Perl Just Can't Compare

nonpartisan

Last November, we moved over to a new set of DNS and DHCP servers. I set up monitoring in an open-source monitoring system called Cricket. It's written in Perl and uses an RRD backend. It's simple, it's not fancy, but it gets the job done.

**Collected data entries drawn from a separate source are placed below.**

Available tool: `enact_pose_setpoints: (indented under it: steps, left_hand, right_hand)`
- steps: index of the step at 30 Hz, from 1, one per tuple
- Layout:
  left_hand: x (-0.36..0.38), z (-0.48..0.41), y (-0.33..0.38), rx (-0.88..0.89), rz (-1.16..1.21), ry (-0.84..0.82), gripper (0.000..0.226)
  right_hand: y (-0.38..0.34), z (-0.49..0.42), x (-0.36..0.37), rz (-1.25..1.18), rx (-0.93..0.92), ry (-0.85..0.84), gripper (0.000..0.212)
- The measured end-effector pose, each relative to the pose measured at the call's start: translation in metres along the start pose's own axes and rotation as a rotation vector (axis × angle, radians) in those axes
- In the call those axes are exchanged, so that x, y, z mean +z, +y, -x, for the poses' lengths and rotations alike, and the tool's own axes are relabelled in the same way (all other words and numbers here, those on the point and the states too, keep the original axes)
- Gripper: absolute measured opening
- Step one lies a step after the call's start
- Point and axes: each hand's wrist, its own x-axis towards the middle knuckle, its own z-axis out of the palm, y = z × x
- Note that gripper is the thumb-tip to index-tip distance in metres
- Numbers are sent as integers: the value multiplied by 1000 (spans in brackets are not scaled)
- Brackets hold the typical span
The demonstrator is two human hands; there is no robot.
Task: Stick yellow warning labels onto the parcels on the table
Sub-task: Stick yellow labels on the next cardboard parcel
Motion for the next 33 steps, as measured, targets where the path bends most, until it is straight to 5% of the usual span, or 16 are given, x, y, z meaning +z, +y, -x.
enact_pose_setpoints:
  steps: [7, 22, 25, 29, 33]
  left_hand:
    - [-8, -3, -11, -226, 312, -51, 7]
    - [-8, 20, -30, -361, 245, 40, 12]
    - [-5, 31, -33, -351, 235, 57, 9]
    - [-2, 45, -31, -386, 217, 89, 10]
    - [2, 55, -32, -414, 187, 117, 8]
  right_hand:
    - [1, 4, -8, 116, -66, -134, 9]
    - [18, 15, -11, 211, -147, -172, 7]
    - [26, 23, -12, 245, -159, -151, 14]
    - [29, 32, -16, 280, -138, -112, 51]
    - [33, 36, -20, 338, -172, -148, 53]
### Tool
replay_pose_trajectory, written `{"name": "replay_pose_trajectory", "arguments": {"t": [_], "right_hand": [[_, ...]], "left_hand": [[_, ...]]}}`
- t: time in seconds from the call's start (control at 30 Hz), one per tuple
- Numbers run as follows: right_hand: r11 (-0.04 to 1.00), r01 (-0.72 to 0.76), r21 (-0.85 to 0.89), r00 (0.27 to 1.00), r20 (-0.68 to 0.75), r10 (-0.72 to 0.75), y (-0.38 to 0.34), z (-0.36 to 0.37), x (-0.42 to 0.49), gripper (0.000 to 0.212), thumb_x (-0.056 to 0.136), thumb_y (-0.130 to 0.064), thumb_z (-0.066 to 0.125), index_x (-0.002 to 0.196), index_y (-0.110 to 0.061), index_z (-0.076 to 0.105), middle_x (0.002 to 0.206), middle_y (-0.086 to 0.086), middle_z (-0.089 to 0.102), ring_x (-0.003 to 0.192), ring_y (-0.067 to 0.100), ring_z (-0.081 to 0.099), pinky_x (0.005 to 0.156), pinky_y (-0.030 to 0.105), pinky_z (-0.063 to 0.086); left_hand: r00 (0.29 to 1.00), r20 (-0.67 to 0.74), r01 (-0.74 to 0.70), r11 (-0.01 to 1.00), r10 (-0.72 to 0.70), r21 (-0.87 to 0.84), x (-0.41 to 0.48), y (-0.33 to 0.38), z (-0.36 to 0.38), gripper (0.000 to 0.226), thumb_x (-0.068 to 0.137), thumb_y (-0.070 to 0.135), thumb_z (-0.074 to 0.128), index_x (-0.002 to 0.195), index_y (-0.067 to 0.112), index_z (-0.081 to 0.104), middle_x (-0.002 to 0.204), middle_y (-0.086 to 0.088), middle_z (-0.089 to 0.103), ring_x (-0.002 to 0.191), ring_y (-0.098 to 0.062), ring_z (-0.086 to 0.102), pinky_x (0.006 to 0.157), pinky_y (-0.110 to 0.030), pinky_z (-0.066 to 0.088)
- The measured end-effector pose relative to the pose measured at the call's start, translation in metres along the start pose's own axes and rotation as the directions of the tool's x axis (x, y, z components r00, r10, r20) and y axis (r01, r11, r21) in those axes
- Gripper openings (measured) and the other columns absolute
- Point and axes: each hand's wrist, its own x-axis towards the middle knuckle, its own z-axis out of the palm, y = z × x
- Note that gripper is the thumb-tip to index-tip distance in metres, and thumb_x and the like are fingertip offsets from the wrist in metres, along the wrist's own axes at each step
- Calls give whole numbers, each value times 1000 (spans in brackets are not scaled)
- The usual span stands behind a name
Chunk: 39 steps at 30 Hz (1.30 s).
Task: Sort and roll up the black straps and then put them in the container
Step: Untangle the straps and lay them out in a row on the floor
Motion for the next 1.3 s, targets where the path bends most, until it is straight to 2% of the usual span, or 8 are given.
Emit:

We already had some scripts in place that would monitor the number of DHCP objects available in each subnet, both manual DHCP and dynamic DHCP. When the number of used dynamic DHCP objects broke a 90% threshold, we would get an alert. I rewrote those scripts so that the monitoring would be a bit more dynamic -- the original author just had it use a static set of subnets and didn't update them regularly.

The new scripts are feeding Cricket with the number of dynamic DHCP objects in use, total dynamic DHCP objects in the subnet, and calculating the percentage rounded to the nearest percent. I configured Cricket so that it maintained the 90% threshold like it had before.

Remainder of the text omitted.